Cancelling Re-encryption
Only users with the HDFS Superuser privilege can cancel the EDEK re-encryption after the operation has started.
To cancel a re-encryption:
hadoop crypto -reencryptZone cancel -path <zone>
Rolling Keys During a Re-encryption Operation
While it is not recommended, it is possible to roll the encryption zone key version on the KMS while a re-encryption of that encryption zone is already in progress in the NameNode. The re-encryption is guaranteed to complete with all DEKs re-encrypted, with a key version equal to or later than the encryption zone key version when the re-encryption command was submitted. This means that, if initially the key version is rolled from v0 to v1, then a re-encryption command was submitted. If later on the KMS the key version is rolled again to v2, then all EDEKs will be at least re-encrypted to v1. To ensure that all EDEKs are re-encrypted to v2, submit another re-encryption command for the encryption zone.

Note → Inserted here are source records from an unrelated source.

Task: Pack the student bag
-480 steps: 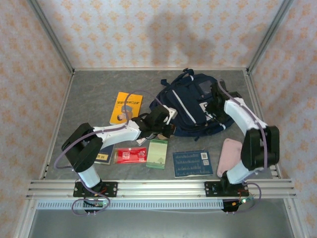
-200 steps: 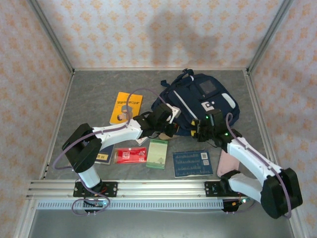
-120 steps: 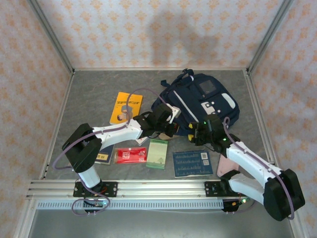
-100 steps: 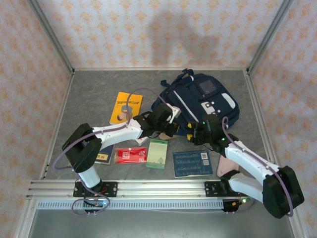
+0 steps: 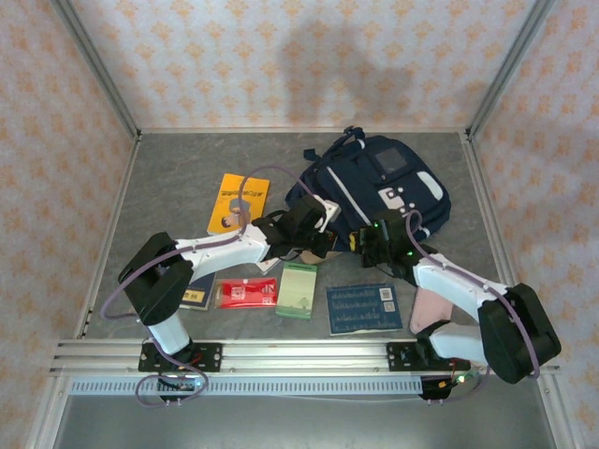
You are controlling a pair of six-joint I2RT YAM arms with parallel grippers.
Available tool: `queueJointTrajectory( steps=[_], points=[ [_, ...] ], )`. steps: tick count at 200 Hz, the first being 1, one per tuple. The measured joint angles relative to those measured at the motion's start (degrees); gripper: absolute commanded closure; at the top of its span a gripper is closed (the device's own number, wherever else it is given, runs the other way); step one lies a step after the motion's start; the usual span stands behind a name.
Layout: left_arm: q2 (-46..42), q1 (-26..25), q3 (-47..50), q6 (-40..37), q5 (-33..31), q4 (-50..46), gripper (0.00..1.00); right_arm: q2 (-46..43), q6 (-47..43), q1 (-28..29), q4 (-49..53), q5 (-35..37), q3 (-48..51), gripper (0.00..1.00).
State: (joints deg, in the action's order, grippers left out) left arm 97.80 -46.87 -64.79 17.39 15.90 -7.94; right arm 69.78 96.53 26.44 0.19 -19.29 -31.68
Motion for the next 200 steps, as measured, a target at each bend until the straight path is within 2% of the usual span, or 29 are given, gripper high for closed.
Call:
queueJointTrajectory(
  steps=[49, 128, 200],
  points=[
    [0.00, 0.68, 0.00, -2.45, -0.02, 0.00, 1.00, -4.31, -5.53, -2.47, 5.20, -0.52, -0.35, 1.00],
    [0.00, 7.21, -0.52, -5.49, 0.15, 0.11, 1.00, -6.84, -17.90, -6.64, 16.46, -5.44, -4.66, 1.00],
    [2.82, 11.39, -1.62, -5.51, 0.37, 2.08, 1.00, -5.75, -34.80, -12.22, 29.97, -10.51, -14.16, 1.00]
  ],
)
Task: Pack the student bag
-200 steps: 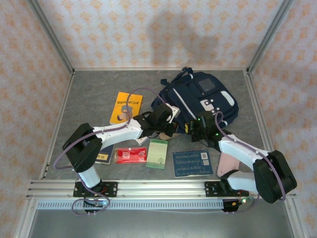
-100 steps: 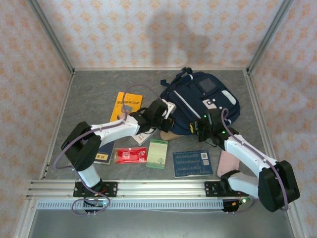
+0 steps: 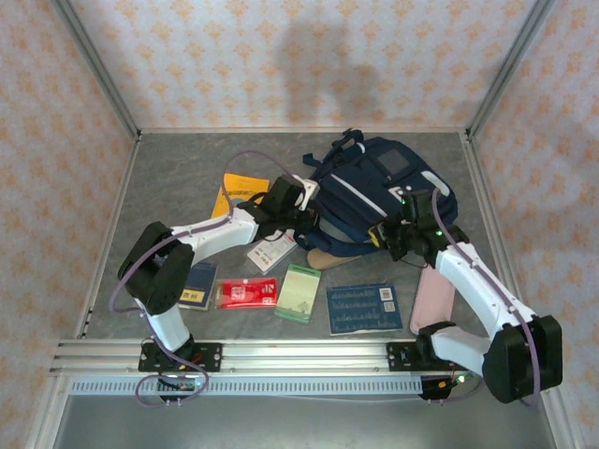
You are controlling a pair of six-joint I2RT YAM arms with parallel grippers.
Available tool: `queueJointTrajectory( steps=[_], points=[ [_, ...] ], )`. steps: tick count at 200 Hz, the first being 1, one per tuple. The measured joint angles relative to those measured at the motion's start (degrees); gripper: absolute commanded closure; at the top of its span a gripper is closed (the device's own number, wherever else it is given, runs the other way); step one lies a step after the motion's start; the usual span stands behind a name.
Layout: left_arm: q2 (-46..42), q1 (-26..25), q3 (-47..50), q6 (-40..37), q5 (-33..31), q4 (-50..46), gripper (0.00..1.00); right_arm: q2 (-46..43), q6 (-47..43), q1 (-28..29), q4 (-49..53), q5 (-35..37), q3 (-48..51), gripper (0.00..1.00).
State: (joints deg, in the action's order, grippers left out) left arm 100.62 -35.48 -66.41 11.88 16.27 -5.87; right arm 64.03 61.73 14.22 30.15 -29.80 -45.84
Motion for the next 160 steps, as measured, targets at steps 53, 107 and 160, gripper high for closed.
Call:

Rolling keys during re-encryption is not recommended because of the potential negative impact on key management operations. Due to the asynchronous nature of re-encryption, there is no guarantee of when, exactly, the rolled encryption keys will take effect. Re-encryption can only guarantee that all EDEKs are re-encrypted at least on the EZ key version that existed when the re-encryption command is issued.
Throttling Re-encryption Operations
With the default operation settings, you will not typically need to throttle re-encryption operations. However, in cases of excessive performance impact due to the re-encryption of large numbers of files, advanced users have the option of throttling the operation so that the impact on the HDFS NameNode and KT KMS are minimized.
- The number of EDEKs that the NameNode should send to the KMS to re-encrypt in a batch (dfs.namenode.reencrypt.batch.size)
- The number of threads in the NameNode that can run concurrently to contact the KMS. (dfs.namenode.reencrypt.edek.threads)
- Percentage of time the NameNode read-lock should be held by the re-encryption thread (dfs.namenode.reencrypt.throttle.limit.handler.ratio)
- Percentage of time the NameNode write-lock should be held by the re-encryption thread (dfs.namenode.reencrypt.throttle.limit.updater.ratio)
You can monitor the HDFS NameNode heap and CPU usage from Cloudera Manager.